Though God kept his promise through a remnant, the fact remained that as a nation, Israel had rejected Christ. John says, “Jesus came to that which was his own, but his own did not receive him.” (Jn 1:11) When people confront God’s grace in Jesus and reject it, something happens to them, they hardened their hearts. Look at verses 7-8. “What then? What Israel sought so earnestly it did not obtain, but the elect did. The others were hardened, as it is written: ‘God gave them a spirit of stupor, eyes so that they could not see and ears so that they could not hear, to this very day.’” God gave a spirit of stupor to those who reject Christ. This makes them feel dazed and confused and become dysfunctional. The human heart is delicate. When it rejects God, or the truth, it gets hard. Foolish people think that if they don’t like something they can just forget about it but those who harden their hearts toward God become stupid and foolish. Spiritually speaking, they become blind and deaf. They think they are ok, but in reality they become the enemies of God. But hardening our heart is not the only thing we have to watch out for. David said in verse 9, “May their table become a snare and a trap, a stumbling block and a retribution for them.” Here “Table” refers to God’s blessing, such as their privilege of being a chosen people. Ironically, this very blessing made them proud and eventually they thought that they were ok and when the Messiah came, they rejected him. This is a danger for all of us. I remember a Jewish guy that I studied the Bible with several years ago. He said to me, “Us Jews are God’s chosen people, the rest of you are on the outside just hoping to get in.” I was amazed at his candid statement. But this can trap anyone who becomes proud of themselves or even of the blessing that God graciously gives us. Therefore we must guard our hearts against this.

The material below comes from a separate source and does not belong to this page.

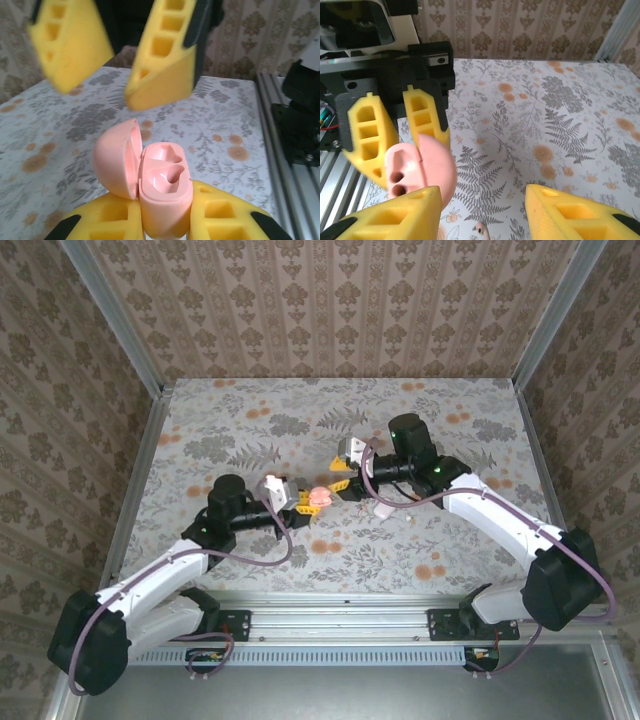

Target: Insert wireless bluetooth earbuds into charging case

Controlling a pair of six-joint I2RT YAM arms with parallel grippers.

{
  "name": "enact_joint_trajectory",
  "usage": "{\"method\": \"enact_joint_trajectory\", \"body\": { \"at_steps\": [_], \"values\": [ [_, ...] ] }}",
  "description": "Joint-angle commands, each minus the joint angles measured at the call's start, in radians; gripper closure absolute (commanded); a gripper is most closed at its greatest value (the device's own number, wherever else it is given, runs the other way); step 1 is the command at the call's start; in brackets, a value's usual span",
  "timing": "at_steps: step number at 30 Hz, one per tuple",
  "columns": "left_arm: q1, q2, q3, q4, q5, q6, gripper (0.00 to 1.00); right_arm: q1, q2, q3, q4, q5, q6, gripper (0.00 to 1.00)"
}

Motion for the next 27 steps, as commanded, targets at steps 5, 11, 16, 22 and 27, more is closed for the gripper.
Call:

Look at verse 11. “Again I ask: Did they stumble so as to fall beyond recovery? Not at all! Rather, because of their transgression, salvation has come to the Gentiles to make Israel envious.” When the Israelites hardened their hearts and rejected the gospel, the consequences were serious. However, Paul saw God’s hidden purpose at work even in this. It was to make Israel envious. In this way, God wanted to motivate them to accept Jesus and fulfill God’s purpose for them. The Israelites were God’s chosen people, his treasured possession, but in the time of blessing they became proud and lazy. They enjoyed the milk and honey of the Promised Land and totally ignored God’s purpose for them, what’s worse, they rejected Jesus when he came. Then God sent the gospel to the Gentiles. During Paul’s time, Gentile churches sprang up in Philippi, Corinth, Ephesus and even in Rome. The gospel was being spread among Gentiles to the ends of the earth. The Gentiles came to know God personally. The Gentiles became the instruments of spreading God’s grace to the world. God had a hidden reason for pouring his blessing upon the Gentiles: it was to make Israel envious. God wanted to arouse the Jews to envy by pouring his abundant blessing on the Gentiles. To Paul, it was clear that God still had a great hope for his people to come back to him. This reminds me of Romans 8:28 and how God uses all things for his good purpose.

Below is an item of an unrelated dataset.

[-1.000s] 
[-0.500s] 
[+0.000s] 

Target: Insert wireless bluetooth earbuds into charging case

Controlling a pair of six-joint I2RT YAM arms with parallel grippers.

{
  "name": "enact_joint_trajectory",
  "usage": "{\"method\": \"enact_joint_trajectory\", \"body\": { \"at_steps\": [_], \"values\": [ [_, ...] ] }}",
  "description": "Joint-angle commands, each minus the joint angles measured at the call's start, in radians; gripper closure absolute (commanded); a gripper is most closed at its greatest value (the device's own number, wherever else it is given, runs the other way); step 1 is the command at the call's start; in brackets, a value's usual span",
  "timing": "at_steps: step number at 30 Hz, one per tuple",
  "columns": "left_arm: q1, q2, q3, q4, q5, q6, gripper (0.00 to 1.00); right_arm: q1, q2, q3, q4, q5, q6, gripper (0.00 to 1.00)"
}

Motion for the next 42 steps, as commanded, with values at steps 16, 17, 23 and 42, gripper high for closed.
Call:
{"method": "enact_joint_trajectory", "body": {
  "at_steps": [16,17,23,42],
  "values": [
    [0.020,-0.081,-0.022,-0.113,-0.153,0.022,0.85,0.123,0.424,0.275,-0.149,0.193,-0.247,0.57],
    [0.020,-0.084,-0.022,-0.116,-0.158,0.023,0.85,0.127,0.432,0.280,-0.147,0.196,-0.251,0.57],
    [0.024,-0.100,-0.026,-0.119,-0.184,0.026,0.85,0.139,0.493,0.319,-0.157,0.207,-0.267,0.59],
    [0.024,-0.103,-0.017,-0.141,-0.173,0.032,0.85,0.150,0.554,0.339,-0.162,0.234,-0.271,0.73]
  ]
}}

In verses 13-16, Paul teaches the Gentiles how to see themselves and the Israelites in God’s redemptive history. The Gentiles are like the Syrophoenician woman who came to Jesus for his blessing. Jesus told her that he had to go to the Jews first, however she was willing to take whatever leftover crumbs of blessing that remained. (Mk 7:28) This woman was so happy to have Jesus’ leftovers. Usually we don’t like the leftovers because it’s what was left behind – the waste. God works through the leftovers. Remember how God blessed the five loaves and two fish, 12 baskets full were left over. However we should not get proud because of God’s blessing. We have to remember how much God loves Israel. Our Puritan forefathers, such as Jonathan Edwards, prayed for Israel to accept Jesus as Lord and be saved. They believed that this would bring great blessing on the whole world. Verse 15 says it would be like the dead coming to life. In verse 16, Paul uses the offering of first fruits to teach that through the remnant God hopes to restore all Israel. Look at verse 17. "If some of the branches have been broken off, and you, though a wild olive shoot, have been grafted in among the others and now share in the nourishing sap from the olive root..." Jews who did not accept Jesus because of pride and unbelief became like broken off branches; they were excluded from God’s history. The wild olive shoot refers to the Gentiles who comparatively were undisciplined and useless. But God grafted them into the cultivated olive tree so they could enjoy the nourishing sap from the olive root. This was nothing new. God had been grafting in his chosen people for a long time. Think about Ruth, who was a Moabite, or Rahab a prostitute both of which were outsiders that were grafted into God’s family. The Gentile Christians were also grafted in branches that could, upon discovering God’s great favor toward them, easily have become proud. But if they became proud and unbelieving, they too would be cut off. (22b) So Paul warns them: “Do not be arrogant, but be afraid.” (20b) We must recognize God’s kindness and be grateful to him. (22)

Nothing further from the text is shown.